# Hearth and Home - Virginia Spice



## dayplanner (Dec 11, 1997)

I have been hitting this tin hard as of late. I probably smoke more VA's than anything else and this one really hits the spot! It was a nice surprise, I had forgotton i'd even bought this one.

Once you crack the tin, you get that Catsup smell. This tobac is definetly one of the fuller VA's i've smoked. Very rich and sweet, very full in your face VA flavor. They claim there is some cigar leaf in this blend, perhaps that has something to do with it. I didn't taste anything that reminded me of a cigar. There are also some very noticable pepper and fig flavors from the perique. On the stronger side, but very smooth and cool smoking.

Overall, just a great blend. I've burned through half a tin in the last week. VA lovers sould definetly check this one out. I've ordered a few tins to put down for awile 

Linky (scroll all the way down)

http://www.pipesandcigars.com/hehoto.html


----------



## IHT (Dec 27, 2003)

who makes the "hearth and home" series?

i had never heard of them until i started seperating these into topics, i noticed another review of them.

i clicked your link, and that "Louisiana Red" really sounds like my cup o' tea.


----------



## dayplanner (Dec 11, 1997)

IHT said:


> who makes the "hearth and home" series?
> 
> i had never heard of them until i started seperating these into topics, i noticed another review of them.
> 
> i clicked your link, and that "Louisiana Red" really sounds like my cup o' tea.


I do believe it's pipesandcigars.com house blend.
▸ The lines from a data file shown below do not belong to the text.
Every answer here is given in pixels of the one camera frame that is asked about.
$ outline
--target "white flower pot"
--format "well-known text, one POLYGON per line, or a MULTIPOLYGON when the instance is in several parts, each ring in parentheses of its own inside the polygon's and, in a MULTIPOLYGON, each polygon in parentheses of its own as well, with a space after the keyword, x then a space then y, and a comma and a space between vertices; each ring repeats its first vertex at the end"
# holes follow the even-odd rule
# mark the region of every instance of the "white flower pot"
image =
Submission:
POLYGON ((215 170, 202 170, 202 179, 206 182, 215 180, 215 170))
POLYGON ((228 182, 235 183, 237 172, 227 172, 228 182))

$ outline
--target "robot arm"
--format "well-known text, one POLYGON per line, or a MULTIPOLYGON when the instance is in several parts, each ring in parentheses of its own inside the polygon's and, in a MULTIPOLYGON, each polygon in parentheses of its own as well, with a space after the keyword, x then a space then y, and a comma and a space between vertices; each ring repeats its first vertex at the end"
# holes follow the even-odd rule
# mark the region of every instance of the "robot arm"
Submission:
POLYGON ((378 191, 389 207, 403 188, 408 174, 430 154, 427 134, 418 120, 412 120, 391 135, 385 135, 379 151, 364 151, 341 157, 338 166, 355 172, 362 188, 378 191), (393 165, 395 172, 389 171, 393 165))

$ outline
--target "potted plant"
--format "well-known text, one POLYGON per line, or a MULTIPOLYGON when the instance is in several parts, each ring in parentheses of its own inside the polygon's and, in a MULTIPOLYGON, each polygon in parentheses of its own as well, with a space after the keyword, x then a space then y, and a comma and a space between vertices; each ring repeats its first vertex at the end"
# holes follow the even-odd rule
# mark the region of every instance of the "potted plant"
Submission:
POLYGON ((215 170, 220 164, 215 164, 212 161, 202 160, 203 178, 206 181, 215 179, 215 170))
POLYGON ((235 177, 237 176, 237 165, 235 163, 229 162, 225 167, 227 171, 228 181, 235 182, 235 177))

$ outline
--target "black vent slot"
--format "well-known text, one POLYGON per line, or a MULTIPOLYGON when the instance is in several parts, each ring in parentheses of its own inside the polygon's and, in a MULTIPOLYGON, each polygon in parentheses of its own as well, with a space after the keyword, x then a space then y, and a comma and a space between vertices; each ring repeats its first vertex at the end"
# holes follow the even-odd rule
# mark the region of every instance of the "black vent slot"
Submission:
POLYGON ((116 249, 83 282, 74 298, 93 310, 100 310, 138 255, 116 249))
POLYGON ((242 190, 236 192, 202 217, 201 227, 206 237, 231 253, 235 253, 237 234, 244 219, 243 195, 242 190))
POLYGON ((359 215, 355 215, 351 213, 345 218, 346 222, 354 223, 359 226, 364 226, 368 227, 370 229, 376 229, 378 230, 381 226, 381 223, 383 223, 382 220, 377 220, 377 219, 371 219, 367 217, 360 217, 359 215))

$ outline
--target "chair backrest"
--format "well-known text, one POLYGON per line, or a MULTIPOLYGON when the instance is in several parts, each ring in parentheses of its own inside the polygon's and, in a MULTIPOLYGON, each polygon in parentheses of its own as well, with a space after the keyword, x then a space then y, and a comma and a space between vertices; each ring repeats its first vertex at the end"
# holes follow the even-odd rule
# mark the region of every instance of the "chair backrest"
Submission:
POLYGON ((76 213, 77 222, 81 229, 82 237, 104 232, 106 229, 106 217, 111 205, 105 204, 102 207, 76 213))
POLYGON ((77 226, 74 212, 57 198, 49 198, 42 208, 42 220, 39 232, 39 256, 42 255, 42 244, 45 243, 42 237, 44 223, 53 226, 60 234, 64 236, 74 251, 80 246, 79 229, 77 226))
I think Russ Oullette blends em.


----------



## IHT (Dec 27, 2003)

carbonbased_al said:


> I do believe it's pipesandcigars.com house blend. I think Russ Oullette blends em.


now, i've heard of him...
i'll have to pick a tin or two up.


----------



## dayplanner (Dec 11, 1997)

IHT said:


> now, i've heard of him...
> i'll have to pick a tin or two up.


I have a tin each of Larry's blend, Armada, Louisiana Red, and VA spice. If yens are willing to wait a week till a get home I can send you some samplers to try before you buy!


----------



## IHT (Dec 27, 2003)

very generous, VS, but you don't need to do that for me. plus, im going out of town as well this weekend, gonna try and hang out with brett farrrvvvvrrrra down in Mississip.


----------



## NCatron (Sep 7, 2005)

Yeah, I got 2oz of this as part of my Hearth & Home sampler. Out of the six blends I chose, I like this one the least. Maybe this means I don't like Va blends (it's the only Va I've tried.)


----------



## joed (Nov 12, 2005)

carbonbased_al said:


> I do believe it's pipesandcigars.com house blend. I think Russ Oullette blends em.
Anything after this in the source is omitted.